§ Exercise brief: When you return the data, keep every word exact and include none of the images.

§ Supplied entries:
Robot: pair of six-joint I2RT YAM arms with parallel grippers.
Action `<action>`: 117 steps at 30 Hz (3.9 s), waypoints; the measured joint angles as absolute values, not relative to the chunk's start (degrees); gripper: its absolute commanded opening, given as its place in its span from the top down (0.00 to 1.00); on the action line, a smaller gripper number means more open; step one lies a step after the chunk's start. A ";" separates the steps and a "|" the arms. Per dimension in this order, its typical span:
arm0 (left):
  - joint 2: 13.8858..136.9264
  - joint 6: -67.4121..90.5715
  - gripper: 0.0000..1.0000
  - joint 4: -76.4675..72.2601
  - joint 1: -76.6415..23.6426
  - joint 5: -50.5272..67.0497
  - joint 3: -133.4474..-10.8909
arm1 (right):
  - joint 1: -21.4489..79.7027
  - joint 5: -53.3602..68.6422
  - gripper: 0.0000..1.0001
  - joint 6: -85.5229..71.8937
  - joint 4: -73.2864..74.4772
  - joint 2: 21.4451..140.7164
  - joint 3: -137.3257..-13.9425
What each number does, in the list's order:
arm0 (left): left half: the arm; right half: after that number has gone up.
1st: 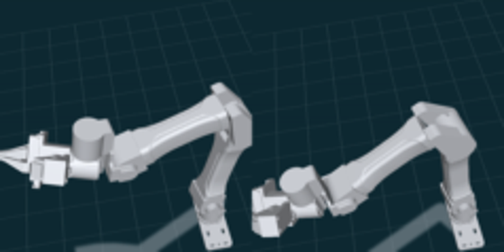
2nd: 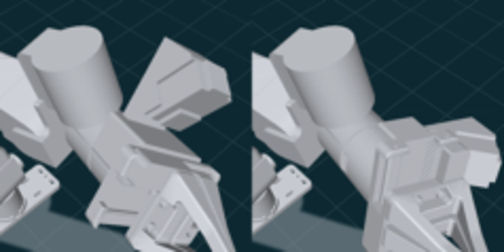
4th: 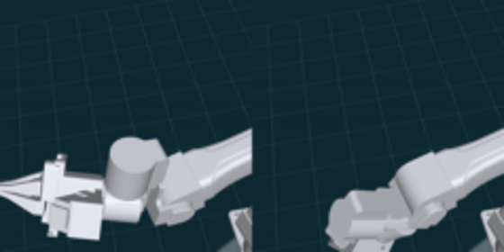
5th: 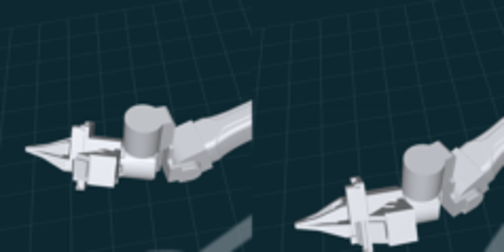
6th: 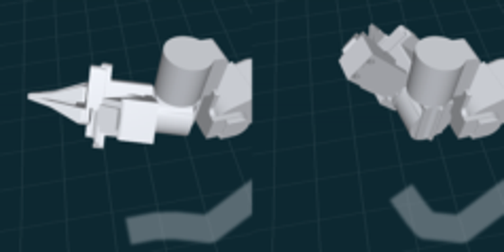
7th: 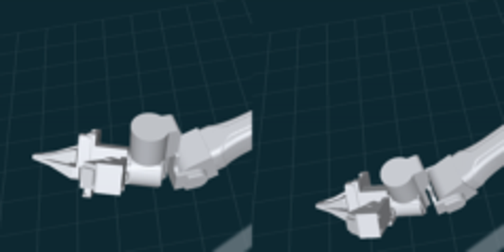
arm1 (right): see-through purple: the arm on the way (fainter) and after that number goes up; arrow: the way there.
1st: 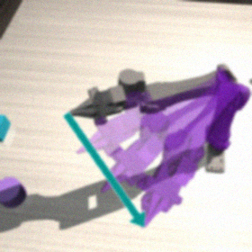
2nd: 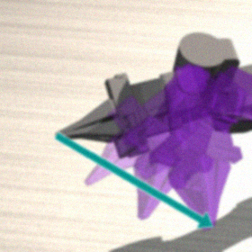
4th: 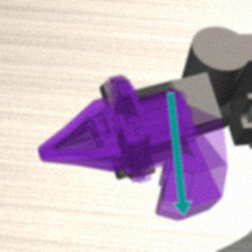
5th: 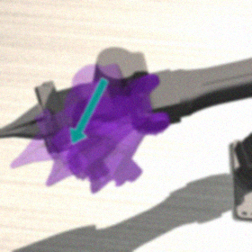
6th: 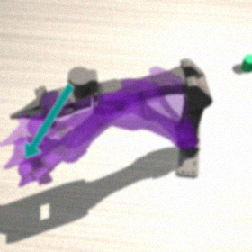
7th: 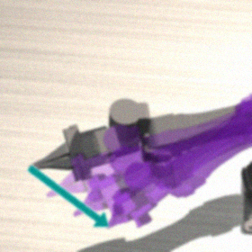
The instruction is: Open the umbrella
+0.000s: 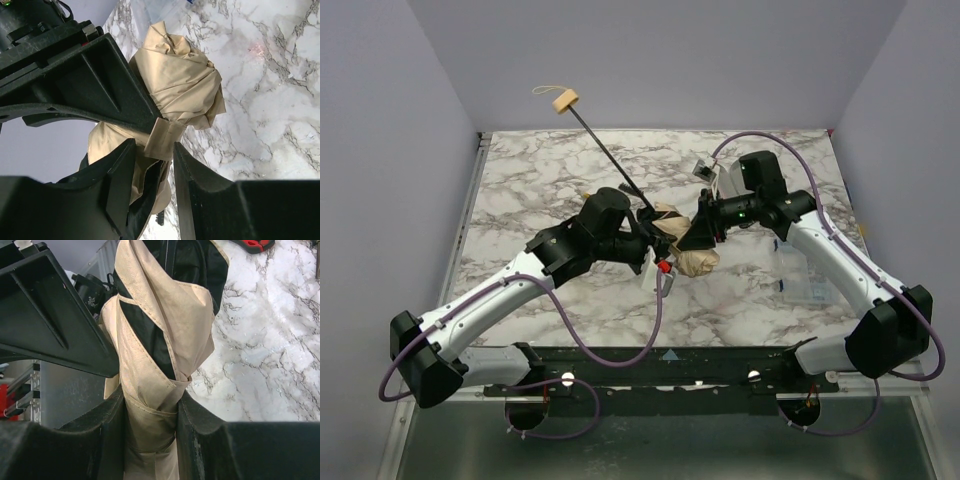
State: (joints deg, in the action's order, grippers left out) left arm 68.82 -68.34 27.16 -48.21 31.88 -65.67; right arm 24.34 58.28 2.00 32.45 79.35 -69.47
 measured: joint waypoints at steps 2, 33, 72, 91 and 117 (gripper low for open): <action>69.01 -68.34 0.64 27.16 -48.45 31.51 -65.67 | 24.45 58.11 1.00 2.11 32.67 79.35 -69.47; 66.08 -74.15 1.00 22.81 -50.28 27.81 -59.40 | 24.75 55.94 1.00 -2.63 30.46 79.26 -68.01; 64.93 9.47 0.39 14.50 -22.55 34.06 -75.68 | 20.99 55.53 1.00 -13.13 11.33 76.44 -71.72; 78.78 48.12 0.50 -9.74 -21.32 37.15 -76.99 | 21.74 57.54 1.00 -10.61 13.15 76.44 -71.96; 77.54 12.51 1.00 9.89 -25.47 41.76 -83.99 | 20.84 46.85 0.07 -4.43 21.37 76.18 -82.04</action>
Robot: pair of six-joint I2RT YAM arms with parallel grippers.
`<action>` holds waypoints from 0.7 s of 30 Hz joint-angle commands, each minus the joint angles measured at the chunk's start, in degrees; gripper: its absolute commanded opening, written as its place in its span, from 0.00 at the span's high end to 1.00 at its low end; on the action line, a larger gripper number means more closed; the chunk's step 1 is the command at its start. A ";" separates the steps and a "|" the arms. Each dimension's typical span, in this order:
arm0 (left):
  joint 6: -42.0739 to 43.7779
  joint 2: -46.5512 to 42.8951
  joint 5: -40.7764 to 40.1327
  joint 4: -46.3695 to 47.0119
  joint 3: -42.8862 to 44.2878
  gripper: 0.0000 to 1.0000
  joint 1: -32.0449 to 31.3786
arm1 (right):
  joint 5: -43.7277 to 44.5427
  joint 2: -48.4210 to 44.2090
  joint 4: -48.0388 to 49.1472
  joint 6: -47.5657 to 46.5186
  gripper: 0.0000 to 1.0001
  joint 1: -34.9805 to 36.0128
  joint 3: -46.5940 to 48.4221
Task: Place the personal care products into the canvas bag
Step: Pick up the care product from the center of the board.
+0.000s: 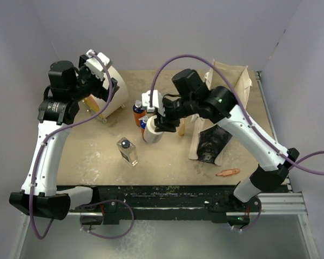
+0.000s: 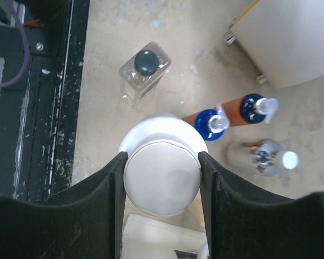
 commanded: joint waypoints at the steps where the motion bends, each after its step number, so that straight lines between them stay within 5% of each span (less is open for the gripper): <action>1: -1.23 0.15 2.00 2.66 1.38 0.01 0.41 | 0.71 -3.68 -0.08 1.31 1.00 -2.47 9.66; 21: -3.42 2.22 13.49 5.01 -1.28 0.02 -0.18 | -0.19 -7.58 0.67 9.66 1.00 -32.98 27.44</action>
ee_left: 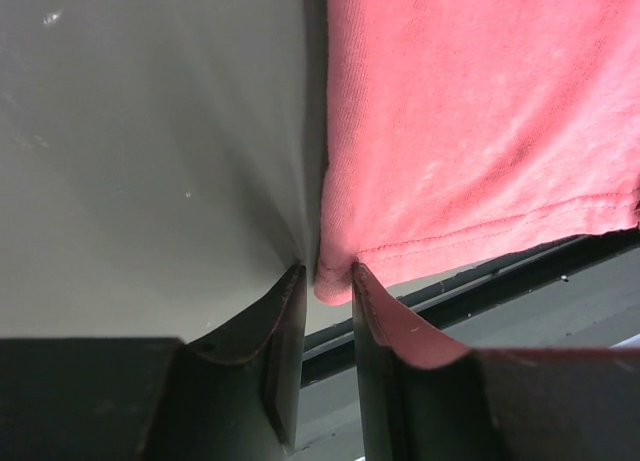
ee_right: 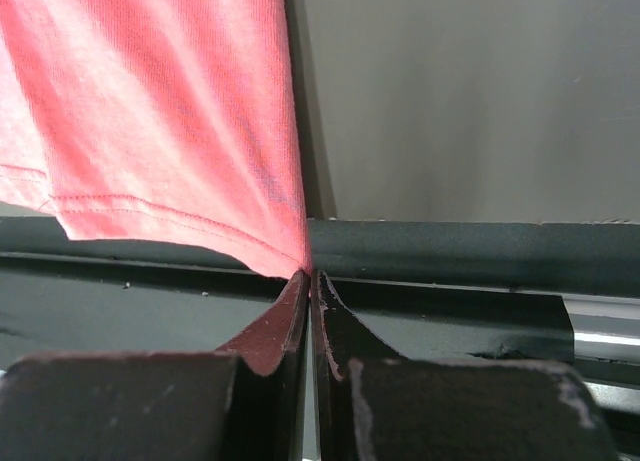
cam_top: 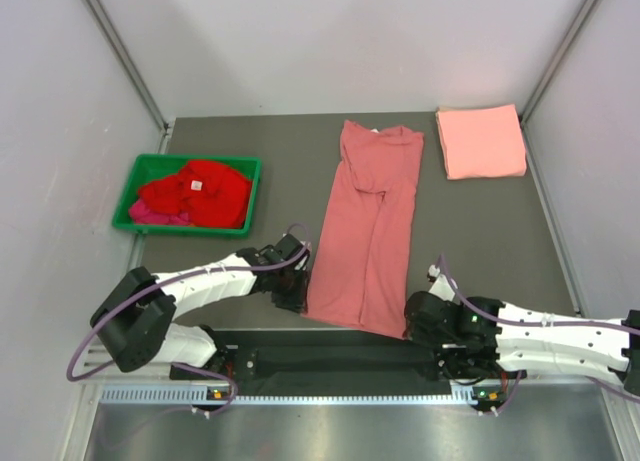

§ Task answer:
Robot: pair of six-joint I2RT YAM arms with parallel grippers.
Action `<action>`: 117 steps at 30 Hz (3.9 s), waypoints; the measured joint angles as absolute values, not relative to the chunk's start (degrees); gripper: its absolute commanded opening, given as its place in its span from the top down (0.00 to 1.00); on the action line, a smaller gripper number means more open; step one lies a step after the chunk's start. A ";" separates the steps and a "|" the arms. Per dimension in this order, its typical span:
arm0 (left):
  - joint 2: 13.8858..136.9264
  - joint 6: -67.4121..90.5715
  - gripper: 0.0000..1.0000
  - joint 4: -76.4675..72.2601
  - joint 1: -76.6415..23.6426
  - joint 5: -50.5272..67.0497
  - joint 3: -133.4474..-10.8909
arm1 (right):
  - joint 1: -21.4489..79.7027
  - joint 5: -53.3602..68.6422
  - gripper: 0.0000..1.0001
  - joint 6: -85.5229..71.8937
  - joint 4: -73.2864..74.4772
  - joint 2: 21.4451..140.7164
  - joint 3: -137.3257..-13.9425
What each number does, in the list's order:
arm0 (left): left half: the arm; right half: after that number has gone up.
1st: 
2nd: 
4th: 
5th: 
6th: 
7th: 
arm1 (right): see-through purple: the arm on the way (fainter) and after that number goes up; arrow: the way there.
1st: 
2nd: 
4th: 
5th: 
6th: 
7th: 
The instruction is: Open the umbrella
+0.000s: 
State: (joints deg, in the action's order, grippers left out) left arm 68.82 -68.34 27.16 -48.21 31.88 -65.67; right arm 24.34 58.28 2.00 32.45 79.35 -69.47
 measured: joint waypoints at steps 2, 33, 72, 91 and 117 (gripper low for open): <action>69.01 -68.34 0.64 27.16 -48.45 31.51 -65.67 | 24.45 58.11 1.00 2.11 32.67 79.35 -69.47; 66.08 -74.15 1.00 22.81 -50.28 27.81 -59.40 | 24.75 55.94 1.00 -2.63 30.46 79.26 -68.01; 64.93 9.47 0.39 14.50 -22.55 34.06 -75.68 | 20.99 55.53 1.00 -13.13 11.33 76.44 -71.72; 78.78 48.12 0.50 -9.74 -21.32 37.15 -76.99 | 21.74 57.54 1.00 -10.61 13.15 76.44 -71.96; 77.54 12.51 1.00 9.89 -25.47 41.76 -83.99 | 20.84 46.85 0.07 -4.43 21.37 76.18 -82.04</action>
Robot: pair of six-joint I2RT YAM arms with parallel grippers.
`<action>` holds waypoints from 0.7 s of 30 Hz joint-angle commands, each minus the joint angles measured at the chunk's start, in degrees; gripper: its absolute commanded opening, written as its place in its span, from 0.00 at the span's high end to 1.00 at its low end; on the action line, a larger gripper number means more closed; the chunk's step 1 is the command at its start. A ";" separates the steps and a "|" the arms. Each dimension's typical span, in this order:
arm0 (left):
  joint 6: -42.0739 to 43.7779
  joint 2: -46.5512 to 42.8951
  joint 5: -40.7764 to 40.1327
  joint 4: -46.3695 to 47.0119
  joint 3: -42.8862 to 44.2878
  gripper: 0.0000 to 1.0000
  joint 1: -32.0449 to 31.3786
arm1 (right):
  joint 5: -43.7277 to 44.5427
  joint 2: -48.4210 to 44.2090
  joint 4: -48.0388 to 49.1472
  joint 6: -47.5657 to 46.5186
  gripper: 0.0000 to 1.0001
  joint 1: -34.9805 to 36.0128
  joint 3: -46.5940 to 48.4221
Task: Place the personal care products into the canvas bag
Step: Pick up the care product from the center of the board.
+0.000s: 
+0.000s: 
 commanded: joint waypoints at the steps where the motion bends, each after its step number, so that straight lines between them stay within 5% of each span (less is open for the gripper): <action>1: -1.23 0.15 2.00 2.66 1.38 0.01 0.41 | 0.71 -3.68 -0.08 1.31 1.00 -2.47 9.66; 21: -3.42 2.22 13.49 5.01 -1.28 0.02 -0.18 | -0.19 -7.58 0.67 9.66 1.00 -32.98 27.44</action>
ee_left: 
ee_right: 
cam_top: 

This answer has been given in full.